-- Task inputs --
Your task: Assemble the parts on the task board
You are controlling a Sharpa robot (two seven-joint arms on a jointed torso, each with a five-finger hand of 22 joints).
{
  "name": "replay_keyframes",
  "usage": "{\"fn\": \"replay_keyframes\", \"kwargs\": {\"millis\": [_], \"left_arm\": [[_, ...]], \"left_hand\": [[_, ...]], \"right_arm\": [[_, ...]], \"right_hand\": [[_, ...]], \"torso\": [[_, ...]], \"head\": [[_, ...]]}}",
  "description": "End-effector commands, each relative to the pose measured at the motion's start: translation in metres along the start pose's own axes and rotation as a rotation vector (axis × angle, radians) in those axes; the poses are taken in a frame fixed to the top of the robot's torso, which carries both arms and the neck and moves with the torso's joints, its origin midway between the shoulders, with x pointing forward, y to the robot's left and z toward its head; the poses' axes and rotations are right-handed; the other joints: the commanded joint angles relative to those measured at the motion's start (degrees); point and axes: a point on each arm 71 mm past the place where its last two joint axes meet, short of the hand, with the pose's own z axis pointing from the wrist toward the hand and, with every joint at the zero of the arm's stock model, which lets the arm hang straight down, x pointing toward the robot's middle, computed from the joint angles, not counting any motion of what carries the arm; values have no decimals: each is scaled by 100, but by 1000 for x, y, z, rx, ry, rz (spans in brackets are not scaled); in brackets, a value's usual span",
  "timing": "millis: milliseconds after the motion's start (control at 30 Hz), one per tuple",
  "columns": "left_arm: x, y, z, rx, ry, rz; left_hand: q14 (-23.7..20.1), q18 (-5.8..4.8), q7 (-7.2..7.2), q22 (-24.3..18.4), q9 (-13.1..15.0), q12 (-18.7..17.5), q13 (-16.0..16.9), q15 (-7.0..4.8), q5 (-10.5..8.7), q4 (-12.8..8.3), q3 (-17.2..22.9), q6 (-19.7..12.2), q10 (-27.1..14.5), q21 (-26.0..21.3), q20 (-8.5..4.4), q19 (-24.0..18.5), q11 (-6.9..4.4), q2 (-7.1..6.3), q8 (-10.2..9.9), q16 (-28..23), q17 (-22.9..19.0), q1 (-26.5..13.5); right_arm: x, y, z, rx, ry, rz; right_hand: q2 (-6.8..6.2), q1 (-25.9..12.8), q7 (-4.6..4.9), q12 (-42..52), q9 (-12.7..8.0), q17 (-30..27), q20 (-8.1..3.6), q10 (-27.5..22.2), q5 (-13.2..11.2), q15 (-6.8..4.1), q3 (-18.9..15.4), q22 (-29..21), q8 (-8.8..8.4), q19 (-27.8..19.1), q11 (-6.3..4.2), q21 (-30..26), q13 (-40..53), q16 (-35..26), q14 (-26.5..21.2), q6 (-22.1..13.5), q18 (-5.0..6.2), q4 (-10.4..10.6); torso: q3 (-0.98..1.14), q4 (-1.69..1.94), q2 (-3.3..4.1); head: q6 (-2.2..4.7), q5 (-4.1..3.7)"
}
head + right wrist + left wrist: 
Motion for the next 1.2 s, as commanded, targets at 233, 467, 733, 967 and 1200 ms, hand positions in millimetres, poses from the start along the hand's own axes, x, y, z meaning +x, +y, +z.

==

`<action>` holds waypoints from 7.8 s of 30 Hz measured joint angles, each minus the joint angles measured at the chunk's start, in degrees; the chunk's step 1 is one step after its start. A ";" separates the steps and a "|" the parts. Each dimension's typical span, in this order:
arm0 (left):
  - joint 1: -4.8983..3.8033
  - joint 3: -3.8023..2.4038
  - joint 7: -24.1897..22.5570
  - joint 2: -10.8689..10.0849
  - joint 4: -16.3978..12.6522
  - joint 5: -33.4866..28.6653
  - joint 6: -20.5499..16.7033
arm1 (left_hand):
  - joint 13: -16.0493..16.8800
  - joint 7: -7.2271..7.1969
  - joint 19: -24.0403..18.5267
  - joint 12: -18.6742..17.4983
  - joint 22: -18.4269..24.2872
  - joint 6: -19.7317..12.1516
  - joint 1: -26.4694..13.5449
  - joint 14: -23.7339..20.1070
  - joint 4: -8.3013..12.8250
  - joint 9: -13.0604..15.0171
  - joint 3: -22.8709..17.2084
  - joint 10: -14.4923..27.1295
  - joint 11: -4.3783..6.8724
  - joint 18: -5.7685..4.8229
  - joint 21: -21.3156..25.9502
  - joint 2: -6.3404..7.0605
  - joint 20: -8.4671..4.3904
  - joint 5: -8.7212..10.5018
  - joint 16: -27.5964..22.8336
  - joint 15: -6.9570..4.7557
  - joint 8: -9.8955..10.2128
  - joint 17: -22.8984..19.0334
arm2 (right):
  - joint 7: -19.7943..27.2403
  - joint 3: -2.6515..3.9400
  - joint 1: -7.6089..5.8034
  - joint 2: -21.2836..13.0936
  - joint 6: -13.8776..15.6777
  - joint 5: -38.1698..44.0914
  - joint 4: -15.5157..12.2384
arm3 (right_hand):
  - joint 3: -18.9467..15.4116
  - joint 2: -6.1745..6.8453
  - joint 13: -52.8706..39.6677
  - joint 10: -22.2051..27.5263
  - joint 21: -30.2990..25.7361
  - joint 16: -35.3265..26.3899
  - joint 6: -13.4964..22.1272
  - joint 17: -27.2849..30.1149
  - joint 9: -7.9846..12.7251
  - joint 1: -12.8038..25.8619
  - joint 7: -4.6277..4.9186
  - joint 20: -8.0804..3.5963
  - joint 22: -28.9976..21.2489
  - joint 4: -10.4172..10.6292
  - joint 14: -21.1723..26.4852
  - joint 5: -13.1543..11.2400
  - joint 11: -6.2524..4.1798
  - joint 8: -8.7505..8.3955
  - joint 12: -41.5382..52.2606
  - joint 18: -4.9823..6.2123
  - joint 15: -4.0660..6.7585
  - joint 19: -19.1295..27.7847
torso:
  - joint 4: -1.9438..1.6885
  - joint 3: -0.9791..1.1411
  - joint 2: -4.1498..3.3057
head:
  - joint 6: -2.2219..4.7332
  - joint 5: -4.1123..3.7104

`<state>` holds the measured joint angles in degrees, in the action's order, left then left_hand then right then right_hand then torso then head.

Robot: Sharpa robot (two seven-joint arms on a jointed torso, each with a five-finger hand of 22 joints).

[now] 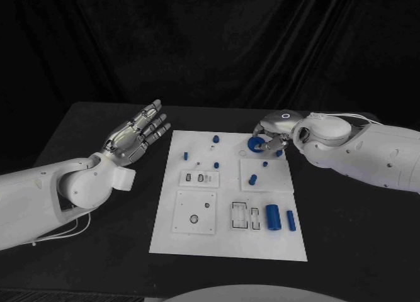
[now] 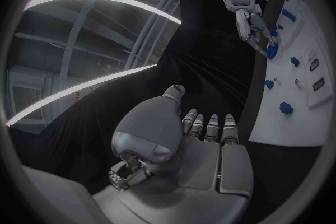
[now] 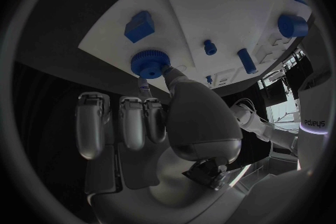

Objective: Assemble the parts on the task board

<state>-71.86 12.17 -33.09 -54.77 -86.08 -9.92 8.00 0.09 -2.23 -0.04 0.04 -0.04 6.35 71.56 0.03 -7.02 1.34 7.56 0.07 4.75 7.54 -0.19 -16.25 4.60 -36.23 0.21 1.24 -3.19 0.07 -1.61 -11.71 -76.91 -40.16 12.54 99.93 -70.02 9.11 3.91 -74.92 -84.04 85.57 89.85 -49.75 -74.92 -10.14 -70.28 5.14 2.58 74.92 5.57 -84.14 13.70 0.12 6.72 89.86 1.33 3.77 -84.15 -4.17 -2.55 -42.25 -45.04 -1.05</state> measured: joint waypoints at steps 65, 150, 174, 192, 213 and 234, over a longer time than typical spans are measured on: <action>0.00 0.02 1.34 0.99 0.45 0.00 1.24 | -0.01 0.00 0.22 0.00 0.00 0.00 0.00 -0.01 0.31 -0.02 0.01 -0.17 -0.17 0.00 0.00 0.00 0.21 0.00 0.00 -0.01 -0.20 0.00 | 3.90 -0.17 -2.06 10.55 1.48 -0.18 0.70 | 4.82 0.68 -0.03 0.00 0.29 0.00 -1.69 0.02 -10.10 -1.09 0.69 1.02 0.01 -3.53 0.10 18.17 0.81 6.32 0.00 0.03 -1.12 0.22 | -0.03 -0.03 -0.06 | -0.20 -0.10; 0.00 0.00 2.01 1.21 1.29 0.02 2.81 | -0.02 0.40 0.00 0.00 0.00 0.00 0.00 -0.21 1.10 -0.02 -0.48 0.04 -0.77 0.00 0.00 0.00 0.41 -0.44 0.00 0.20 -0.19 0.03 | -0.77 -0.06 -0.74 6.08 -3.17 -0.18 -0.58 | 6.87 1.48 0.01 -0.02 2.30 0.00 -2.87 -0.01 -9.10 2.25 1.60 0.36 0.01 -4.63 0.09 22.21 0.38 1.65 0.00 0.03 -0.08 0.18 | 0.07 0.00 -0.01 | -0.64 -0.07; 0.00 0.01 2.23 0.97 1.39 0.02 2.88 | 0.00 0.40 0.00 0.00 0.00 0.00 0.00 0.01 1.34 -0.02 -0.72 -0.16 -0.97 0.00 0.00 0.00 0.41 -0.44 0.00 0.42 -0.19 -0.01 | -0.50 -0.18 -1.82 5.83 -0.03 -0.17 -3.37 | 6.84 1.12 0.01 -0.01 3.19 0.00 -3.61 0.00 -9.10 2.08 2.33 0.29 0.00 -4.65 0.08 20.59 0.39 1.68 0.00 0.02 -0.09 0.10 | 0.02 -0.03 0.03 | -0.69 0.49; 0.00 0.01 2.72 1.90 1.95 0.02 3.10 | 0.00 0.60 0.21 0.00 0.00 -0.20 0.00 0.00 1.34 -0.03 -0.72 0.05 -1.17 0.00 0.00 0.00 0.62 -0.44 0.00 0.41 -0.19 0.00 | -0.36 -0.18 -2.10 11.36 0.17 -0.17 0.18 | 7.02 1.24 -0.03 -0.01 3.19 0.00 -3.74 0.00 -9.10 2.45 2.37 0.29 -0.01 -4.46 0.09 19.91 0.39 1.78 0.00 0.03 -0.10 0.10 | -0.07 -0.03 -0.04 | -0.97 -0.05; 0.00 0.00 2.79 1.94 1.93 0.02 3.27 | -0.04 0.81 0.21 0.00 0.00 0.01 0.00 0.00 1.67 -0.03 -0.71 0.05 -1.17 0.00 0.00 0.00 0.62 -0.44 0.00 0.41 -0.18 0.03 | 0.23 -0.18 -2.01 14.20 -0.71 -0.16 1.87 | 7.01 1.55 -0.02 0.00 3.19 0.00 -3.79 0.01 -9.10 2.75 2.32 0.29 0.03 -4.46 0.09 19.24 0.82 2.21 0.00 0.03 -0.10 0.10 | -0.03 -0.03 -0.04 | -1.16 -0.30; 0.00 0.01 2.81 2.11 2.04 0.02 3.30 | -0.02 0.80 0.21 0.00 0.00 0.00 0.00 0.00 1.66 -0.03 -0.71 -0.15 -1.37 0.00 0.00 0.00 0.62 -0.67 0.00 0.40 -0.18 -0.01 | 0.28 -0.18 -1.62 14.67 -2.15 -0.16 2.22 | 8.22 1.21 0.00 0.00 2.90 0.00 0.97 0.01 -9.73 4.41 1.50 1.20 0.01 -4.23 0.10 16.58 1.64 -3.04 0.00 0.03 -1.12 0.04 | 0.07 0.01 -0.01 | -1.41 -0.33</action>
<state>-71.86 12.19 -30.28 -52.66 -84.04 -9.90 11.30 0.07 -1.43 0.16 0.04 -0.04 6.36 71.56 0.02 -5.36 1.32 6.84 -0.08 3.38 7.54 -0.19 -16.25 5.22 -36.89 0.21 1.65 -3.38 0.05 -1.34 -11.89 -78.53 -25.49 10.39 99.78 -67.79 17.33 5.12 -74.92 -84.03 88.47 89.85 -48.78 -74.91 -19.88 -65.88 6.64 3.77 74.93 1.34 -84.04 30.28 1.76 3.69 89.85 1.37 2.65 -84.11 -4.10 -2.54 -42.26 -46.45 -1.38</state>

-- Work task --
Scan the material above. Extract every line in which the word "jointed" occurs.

-- Solution to this task --
You are controlling a Sharpa robot (two seven-joint arms on a jointed torso, each with a five-finger hand of 22 joints).
Robot: Sharpa robot (two seven-joint arms on a jointed torso, each with a five-finger hand of 22 joints).

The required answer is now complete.